Don’t forget to browse our social media reports and articles, or why not take some training and attend our Fast Track Paid Social course.

Tesco releases its #SkinTonePlasters

UK retail giant Tesco has released its first-ever set of plasters that cater to multiple skin tones.

To reflect the racial diversity in the UK, the retailer has produced own-brand plasters that come in light, medium and dark shades.

Tesco’s health, beauty and wellness director, Nicola Robinson said “As one of the largest retailers in the UK, we understand that we have a responsibility to ensure our products reflect the diversity of our customers and colleagues.”
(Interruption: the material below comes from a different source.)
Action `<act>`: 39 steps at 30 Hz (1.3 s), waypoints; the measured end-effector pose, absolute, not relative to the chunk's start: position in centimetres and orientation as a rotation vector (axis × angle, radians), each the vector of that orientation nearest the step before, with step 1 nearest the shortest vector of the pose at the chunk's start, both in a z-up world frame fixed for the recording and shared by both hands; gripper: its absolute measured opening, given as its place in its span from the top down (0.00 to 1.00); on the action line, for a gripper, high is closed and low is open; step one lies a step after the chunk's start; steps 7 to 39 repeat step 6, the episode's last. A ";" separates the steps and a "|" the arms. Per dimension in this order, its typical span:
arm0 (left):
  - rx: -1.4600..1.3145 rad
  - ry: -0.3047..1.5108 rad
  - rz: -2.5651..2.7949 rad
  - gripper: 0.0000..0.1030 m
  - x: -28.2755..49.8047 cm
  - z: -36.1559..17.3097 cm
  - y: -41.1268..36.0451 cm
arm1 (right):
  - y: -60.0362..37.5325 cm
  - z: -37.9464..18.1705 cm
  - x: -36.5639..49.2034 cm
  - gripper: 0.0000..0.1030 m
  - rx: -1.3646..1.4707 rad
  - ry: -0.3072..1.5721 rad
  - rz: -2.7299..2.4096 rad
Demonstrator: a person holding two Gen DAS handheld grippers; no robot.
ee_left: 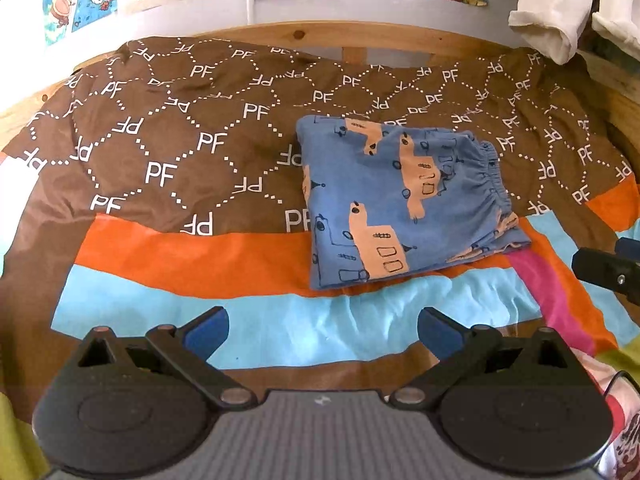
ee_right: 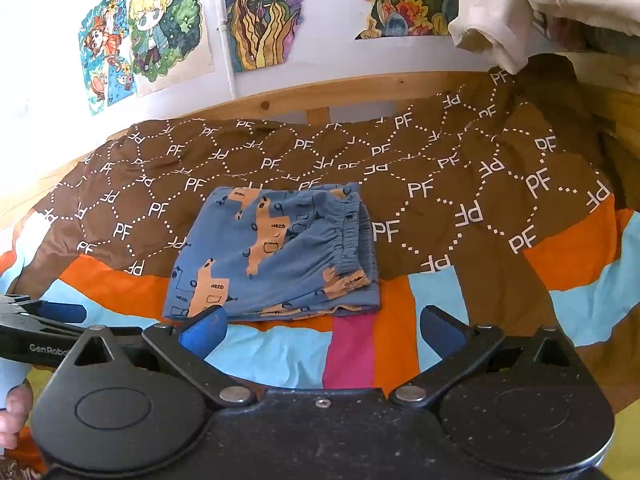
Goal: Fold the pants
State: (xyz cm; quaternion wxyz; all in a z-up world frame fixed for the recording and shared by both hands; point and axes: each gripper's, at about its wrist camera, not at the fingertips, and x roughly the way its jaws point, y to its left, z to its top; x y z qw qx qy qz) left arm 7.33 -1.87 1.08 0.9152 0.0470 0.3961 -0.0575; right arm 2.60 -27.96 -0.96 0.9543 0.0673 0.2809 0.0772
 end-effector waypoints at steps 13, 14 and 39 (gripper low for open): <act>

The campaign has been met with a mixed reception, however many social media users have shared their praise for Tesco’s inclusivity.

Introducing ‘Here for You’ by Snapchat

Snapchat has rolled out a mental health resource for its users called ‘Here for You’.
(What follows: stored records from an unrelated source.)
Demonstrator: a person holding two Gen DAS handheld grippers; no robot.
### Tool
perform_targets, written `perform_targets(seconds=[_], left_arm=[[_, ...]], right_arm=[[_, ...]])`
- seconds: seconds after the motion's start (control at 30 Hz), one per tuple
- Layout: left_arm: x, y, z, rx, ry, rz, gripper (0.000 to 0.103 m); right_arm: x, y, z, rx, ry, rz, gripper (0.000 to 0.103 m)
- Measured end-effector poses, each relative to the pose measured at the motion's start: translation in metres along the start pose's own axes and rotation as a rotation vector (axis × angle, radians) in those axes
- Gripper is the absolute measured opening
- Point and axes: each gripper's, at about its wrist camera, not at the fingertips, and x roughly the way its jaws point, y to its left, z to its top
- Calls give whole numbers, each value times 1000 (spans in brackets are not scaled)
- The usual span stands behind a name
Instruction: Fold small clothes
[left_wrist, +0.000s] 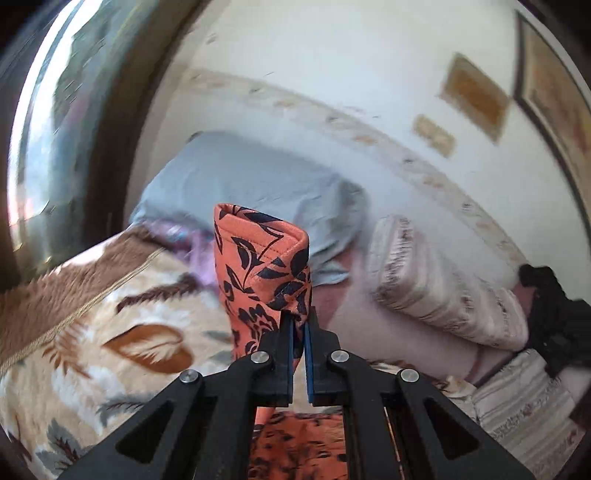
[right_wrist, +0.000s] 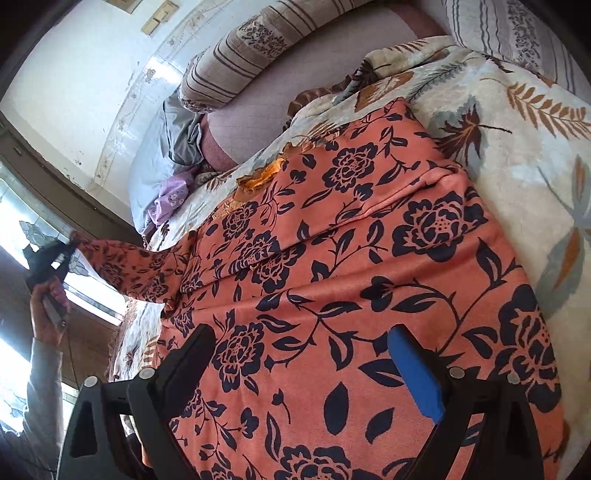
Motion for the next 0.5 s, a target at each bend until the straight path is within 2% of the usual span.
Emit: perform_targets(seconds=[0.07,0.13,0.23,0.27,0.33,0.37,0.43,0.5], left_arm=[[-9,-64,4,93,-16,-94,5],[-5,-119,-9,151,27,-190,5],[20,-187,-55,208,141,-282,5],[32,-206,-77,238,194,-301,9],[62,-232,-132,294,317,-315,50],[80,-238,-162,334,404,-313,84],[103,-234,-219,395,553,-252,84],[118,-205,-250,394,645,-160,76]], right_arm=[[-7,-5,0,23,-26,21,96],[-16,-10,0,49,-52,41,96],[-28,-18,0,83,-79,67,96],[-31,-20,0,94,-86,72,96],[-38,-26,1,112,-96,78,96],[-40,-28,2,117,-95,78,96],[-46,-33,5,129,-98,73,96],[-55,-38,9,136,-111,75,96]])
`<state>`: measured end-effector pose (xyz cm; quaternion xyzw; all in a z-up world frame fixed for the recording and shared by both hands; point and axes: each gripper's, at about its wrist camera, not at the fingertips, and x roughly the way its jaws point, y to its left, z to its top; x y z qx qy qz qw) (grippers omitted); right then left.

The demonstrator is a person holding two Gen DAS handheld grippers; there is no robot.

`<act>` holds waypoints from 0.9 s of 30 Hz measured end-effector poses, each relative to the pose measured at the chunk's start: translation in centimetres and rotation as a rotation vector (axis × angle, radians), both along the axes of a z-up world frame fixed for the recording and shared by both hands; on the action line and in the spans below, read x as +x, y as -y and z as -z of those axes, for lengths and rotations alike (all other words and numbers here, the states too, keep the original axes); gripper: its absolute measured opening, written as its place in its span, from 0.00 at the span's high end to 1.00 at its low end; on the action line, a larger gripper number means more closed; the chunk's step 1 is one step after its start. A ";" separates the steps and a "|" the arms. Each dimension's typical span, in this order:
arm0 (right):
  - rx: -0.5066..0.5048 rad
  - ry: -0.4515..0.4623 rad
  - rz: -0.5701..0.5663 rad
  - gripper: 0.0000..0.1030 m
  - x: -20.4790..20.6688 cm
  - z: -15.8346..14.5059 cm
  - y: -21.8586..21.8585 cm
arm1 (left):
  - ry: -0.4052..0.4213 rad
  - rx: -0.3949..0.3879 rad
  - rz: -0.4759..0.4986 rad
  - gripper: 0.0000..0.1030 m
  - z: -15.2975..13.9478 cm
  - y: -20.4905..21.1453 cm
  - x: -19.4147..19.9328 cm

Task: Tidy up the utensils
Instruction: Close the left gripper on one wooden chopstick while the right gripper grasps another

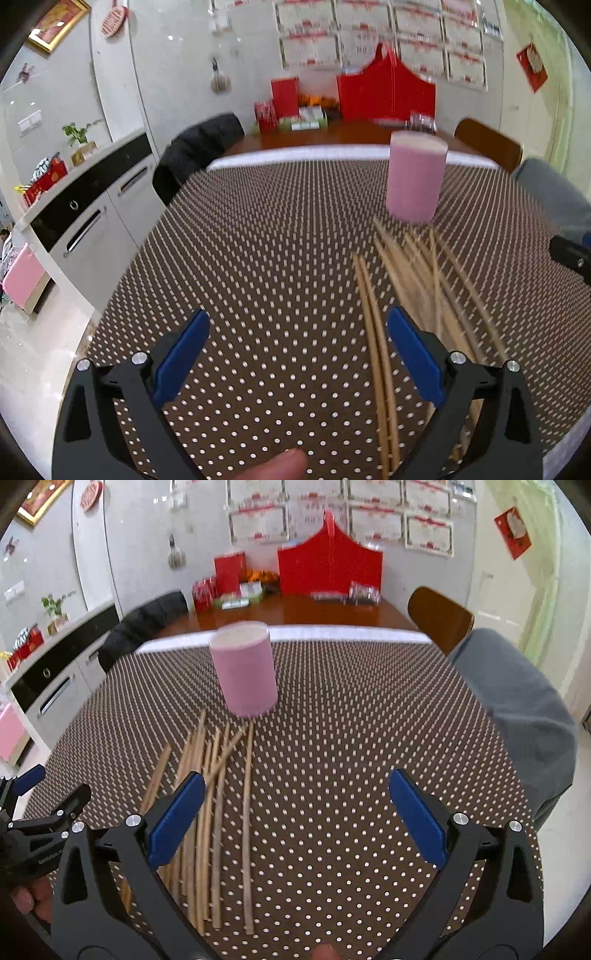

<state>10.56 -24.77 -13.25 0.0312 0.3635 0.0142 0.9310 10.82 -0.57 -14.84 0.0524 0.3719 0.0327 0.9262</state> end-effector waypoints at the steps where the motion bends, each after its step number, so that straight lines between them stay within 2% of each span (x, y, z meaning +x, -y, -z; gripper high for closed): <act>1: -0.002 -0.018 -0.002 0.05 0.2 0.6 0.0 | -0.018 0.005 0.001 0.07 0.7 0.0 0.3; 5: -0.019 -0.079 -0.019 0.05 1.0 2.8 -0.2 | -0.089 0.024 0.017 0.07 3.5 0.3 1.8; 10: -0.033 -0.139 -0.037 0.05 1.9 4.6 -0.3 | -0.146 0.010 0.038 0.07 5.4 0.6 2.7; 14: -0.044 -0.155 -0.048 0.05 2.2 5.2 -0.6 | -0.158 -0.013 0.058 0.07 5.7 0.6 3.4; 20: -0.072 -0.176 -0.072 0.05 3.1 5.7 -1.4 | -0.173 0.030 0.099 0.07 6.2 1.8 4.6; 23: -0.101 -0.190 -0.090 0.05 3.8 6.2 -2.1 | -0.185 0.004 0.089 0.07 6.3 1.3 5.2; 26: -0.131 -0.206 -0.116 0.06 4.7 6.7 -3.0 | -0.182 0.008 0.090 0.07 6.3 1.2 5.3; 27: -0.136 -0.211 -0.124 0.10 4.9 6.8 -3.2 | -0.180 0.018 0.091 0.07 6.2 1.3 5.2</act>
The social media app announced that ‘Here for You’ will provide users, who may be experiencing mental health problems, an emotional crisis or those curious to learn more, with “proactive in-app support”.

Scheduled for a global rollout in the coming months, Here for You will provide safety resources from local experts to users searching for terms relating to bullying, depression, anxiety and suicidal thoughts .

Snapchatters will also have new filters and Snapchat’s first-ever Snappable Quiz available to them, further promoting safety on the platform.

Burger King and The Moldy Whopper

Burger King made headlines this month with its captivating Moldy Whopper campaign.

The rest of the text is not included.